§ **The problem**
Given the entries that follow, write out exactly the lines starting at the one containing "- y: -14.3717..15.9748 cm" and ending at the one containing "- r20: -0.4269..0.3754", both ends included, and only those.

(Source records)

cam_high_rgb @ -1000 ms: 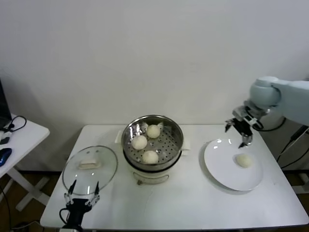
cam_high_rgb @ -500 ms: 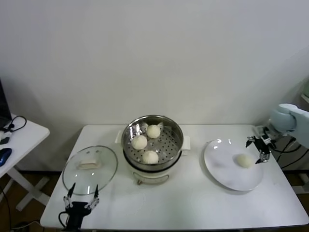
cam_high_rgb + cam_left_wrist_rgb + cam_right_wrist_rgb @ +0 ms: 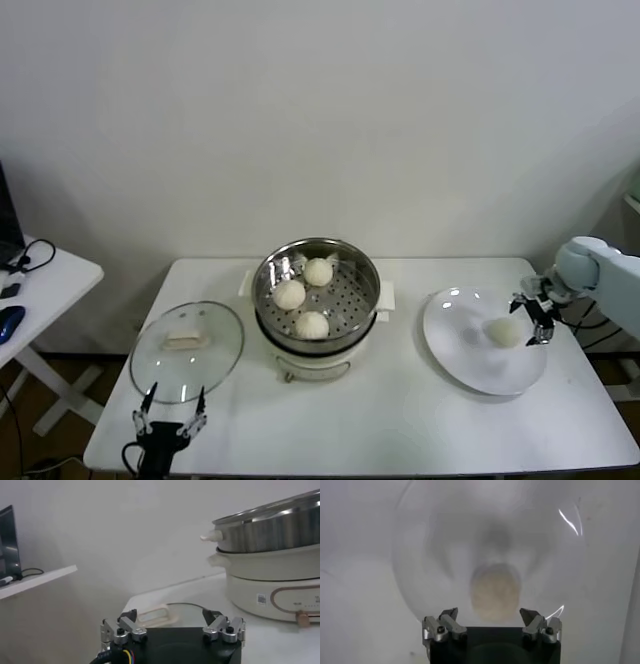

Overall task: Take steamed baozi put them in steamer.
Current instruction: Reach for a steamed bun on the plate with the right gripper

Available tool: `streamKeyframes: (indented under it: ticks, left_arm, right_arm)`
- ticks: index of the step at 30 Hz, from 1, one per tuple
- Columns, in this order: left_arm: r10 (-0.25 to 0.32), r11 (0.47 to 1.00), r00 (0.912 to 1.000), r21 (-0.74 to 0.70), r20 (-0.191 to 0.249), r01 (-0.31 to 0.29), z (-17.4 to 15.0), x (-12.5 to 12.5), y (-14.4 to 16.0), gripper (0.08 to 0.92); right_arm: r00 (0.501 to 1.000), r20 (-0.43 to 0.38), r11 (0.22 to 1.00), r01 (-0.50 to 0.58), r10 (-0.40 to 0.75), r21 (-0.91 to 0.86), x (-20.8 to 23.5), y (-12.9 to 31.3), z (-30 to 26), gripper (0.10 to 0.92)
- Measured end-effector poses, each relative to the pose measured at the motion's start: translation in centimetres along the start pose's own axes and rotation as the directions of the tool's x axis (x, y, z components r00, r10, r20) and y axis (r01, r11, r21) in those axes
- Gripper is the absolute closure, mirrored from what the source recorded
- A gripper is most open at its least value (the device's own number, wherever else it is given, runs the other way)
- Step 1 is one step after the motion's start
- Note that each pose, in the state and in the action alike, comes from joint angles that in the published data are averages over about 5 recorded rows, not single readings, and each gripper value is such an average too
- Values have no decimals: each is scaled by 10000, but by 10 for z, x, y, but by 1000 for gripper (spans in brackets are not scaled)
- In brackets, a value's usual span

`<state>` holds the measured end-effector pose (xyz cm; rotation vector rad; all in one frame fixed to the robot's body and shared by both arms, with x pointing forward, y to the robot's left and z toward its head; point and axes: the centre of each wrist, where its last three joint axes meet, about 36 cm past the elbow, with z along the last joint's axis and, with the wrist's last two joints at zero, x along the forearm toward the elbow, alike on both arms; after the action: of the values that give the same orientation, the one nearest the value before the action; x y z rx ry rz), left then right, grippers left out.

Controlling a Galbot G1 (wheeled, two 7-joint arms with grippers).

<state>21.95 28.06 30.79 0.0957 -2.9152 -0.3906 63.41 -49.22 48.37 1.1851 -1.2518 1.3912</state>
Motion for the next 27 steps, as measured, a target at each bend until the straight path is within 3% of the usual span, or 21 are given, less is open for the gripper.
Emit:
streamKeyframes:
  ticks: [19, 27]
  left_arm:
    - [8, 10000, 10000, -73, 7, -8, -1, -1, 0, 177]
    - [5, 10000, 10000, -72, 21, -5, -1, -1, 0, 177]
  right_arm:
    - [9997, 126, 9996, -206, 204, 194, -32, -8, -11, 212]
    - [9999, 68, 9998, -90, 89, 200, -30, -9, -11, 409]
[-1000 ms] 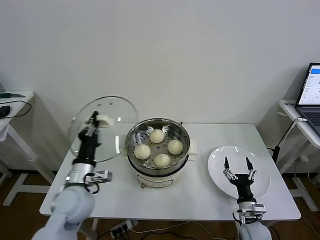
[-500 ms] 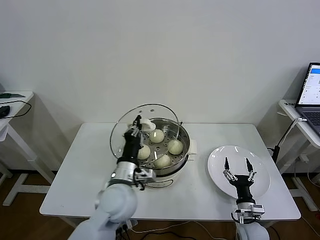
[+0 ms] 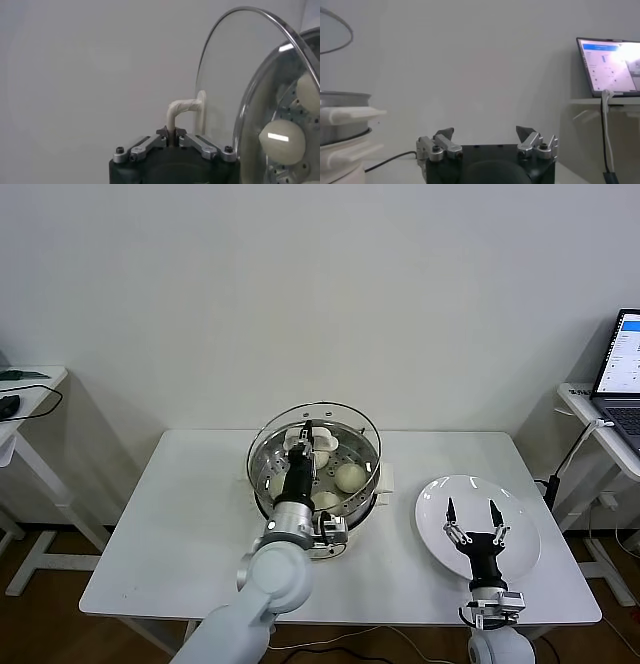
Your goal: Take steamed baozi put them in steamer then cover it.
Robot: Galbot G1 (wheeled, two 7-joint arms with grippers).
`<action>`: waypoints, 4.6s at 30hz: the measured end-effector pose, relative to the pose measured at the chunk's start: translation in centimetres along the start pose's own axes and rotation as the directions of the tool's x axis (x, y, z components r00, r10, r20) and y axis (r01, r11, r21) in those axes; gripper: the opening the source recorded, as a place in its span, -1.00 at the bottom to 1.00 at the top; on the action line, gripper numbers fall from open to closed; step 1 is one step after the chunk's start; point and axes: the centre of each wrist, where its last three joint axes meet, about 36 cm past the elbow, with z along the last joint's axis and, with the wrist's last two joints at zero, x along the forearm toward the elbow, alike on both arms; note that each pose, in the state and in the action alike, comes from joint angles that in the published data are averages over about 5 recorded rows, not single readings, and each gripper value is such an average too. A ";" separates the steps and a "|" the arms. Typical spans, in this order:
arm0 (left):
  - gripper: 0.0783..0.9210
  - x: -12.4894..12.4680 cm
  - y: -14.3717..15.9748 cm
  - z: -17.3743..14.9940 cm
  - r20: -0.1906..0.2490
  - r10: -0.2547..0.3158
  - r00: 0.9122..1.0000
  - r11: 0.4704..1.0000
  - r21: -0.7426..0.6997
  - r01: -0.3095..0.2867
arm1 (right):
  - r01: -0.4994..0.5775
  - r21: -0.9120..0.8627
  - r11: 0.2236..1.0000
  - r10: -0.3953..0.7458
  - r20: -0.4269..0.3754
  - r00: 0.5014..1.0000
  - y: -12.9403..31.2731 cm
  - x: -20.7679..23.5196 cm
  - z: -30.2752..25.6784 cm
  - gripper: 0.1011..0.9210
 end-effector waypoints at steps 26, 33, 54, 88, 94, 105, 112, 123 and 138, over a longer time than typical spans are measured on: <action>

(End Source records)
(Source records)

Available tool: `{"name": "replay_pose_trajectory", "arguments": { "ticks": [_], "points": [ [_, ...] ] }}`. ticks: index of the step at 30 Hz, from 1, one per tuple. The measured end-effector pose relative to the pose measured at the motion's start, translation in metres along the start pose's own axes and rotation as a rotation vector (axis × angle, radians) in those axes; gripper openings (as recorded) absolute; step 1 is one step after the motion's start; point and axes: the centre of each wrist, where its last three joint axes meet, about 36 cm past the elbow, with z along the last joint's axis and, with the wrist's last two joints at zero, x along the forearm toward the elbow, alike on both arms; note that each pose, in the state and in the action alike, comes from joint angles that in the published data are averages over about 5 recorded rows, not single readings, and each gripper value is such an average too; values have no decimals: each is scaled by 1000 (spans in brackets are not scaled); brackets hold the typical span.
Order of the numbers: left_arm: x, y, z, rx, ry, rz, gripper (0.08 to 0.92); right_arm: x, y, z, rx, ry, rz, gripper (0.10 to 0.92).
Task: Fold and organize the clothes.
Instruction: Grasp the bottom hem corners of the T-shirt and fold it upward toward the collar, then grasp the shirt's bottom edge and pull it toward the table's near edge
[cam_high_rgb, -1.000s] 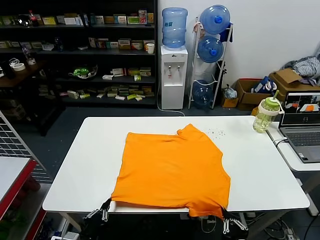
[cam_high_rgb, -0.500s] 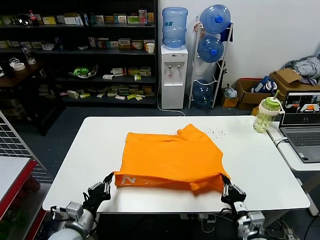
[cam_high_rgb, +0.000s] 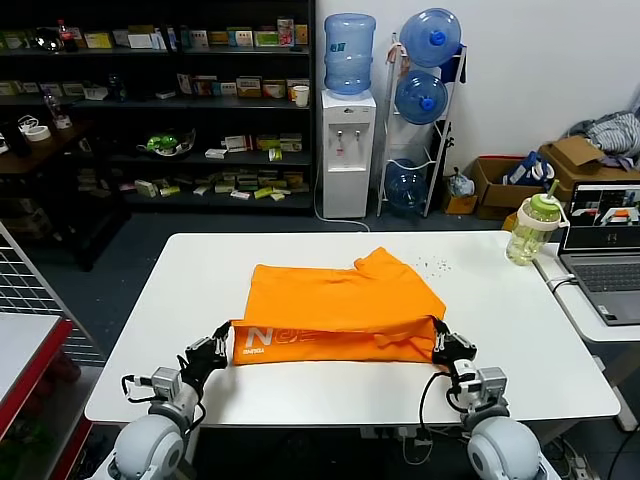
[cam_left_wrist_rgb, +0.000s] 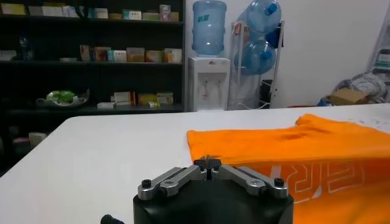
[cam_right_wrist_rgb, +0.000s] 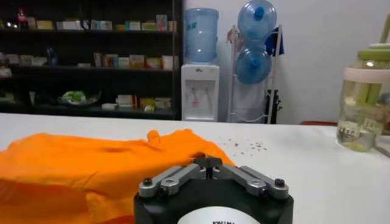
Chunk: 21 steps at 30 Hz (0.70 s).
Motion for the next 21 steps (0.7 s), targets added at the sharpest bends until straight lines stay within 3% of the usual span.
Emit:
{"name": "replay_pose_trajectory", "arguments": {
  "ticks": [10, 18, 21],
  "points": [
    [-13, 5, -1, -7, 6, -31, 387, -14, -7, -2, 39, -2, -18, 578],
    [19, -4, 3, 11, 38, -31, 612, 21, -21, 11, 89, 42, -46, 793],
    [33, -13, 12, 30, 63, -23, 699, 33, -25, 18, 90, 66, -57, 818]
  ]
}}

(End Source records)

§ **Result of this task**
  - y: -14.3717..15.9748 cm
  - z: -17.3743..14.9940 cm
  - r20: -0.1906..0.2490
  - r10: -0.2547..0.3158
  - r00: 0.9122..1.0000
  - r11: 0.4704..1.0000
  - r21: -0.7426..0.6997
  - r01: -0.3095..0.2867
arm1 (right):
  - r01: -0.4994..0.5775
  - r21: -0.9120..0.8627
  - r11: 0.2236..1.0000
  - r10: -0.3953..0.7458
  - r20: -0.4269..0.3754

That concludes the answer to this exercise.